INFORMATION SUPPLIED:
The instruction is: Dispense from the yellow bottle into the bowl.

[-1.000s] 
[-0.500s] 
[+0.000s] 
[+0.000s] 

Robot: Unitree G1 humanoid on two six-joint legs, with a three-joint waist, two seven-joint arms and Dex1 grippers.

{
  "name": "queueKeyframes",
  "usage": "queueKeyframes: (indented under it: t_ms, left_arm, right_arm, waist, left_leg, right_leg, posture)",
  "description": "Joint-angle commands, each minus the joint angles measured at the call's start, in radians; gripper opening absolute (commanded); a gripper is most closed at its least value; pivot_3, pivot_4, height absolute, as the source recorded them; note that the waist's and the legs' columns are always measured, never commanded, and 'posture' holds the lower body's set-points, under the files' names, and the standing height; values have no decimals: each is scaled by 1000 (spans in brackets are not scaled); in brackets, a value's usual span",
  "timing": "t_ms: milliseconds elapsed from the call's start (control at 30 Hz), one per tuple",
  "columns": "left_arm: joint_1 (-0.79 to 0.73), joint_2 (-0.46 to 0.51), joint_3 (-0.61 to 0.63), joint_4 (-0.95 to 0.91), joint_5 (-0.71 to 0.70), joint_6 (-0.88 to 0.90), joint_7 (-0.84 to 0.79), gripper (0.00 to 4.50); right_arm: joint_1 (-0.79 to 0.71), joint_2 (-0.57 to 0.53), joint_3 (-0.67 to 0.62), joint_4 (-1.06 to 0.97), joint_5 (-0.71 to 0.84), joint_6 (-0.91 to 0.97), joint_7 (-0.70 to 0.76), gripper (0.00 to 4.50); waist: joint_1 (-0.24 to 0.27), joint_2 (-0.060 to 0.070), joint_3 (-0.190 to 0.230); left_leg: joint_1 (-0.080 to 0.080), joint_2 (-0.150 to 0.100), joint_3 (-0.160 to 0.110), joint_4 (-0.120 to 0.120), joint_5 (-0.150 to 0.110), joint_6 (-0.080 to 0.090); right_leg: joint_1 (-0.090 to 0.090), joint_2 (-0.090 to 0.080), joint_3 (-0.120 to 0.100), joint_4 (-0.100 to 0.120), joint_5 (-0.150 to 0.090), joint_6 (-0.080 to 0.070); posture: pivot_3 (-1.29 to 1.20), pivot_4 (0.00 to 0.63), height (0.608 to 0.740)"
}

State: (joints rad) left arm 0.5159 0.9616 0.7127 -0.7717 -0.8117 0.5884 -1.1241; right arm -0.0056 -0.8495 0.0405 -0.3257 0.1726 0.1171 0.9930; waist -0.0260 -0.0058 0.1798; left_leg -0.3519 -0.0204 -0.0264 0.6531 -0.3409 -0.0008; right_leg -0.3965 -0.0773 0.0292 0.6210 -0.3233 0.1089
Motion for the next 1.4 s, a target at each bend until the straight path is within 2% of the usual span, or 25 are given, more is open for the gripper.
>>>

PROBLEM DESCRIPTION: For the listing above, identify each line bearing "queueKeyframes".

SOLUTION TO THIS TASK:
  "name": "queueKeyframes",
  "usage": "queueKeyframes: (indented under it: t_ms, left_arm, right_arm, waist, left_leg, right_leg, posture)",

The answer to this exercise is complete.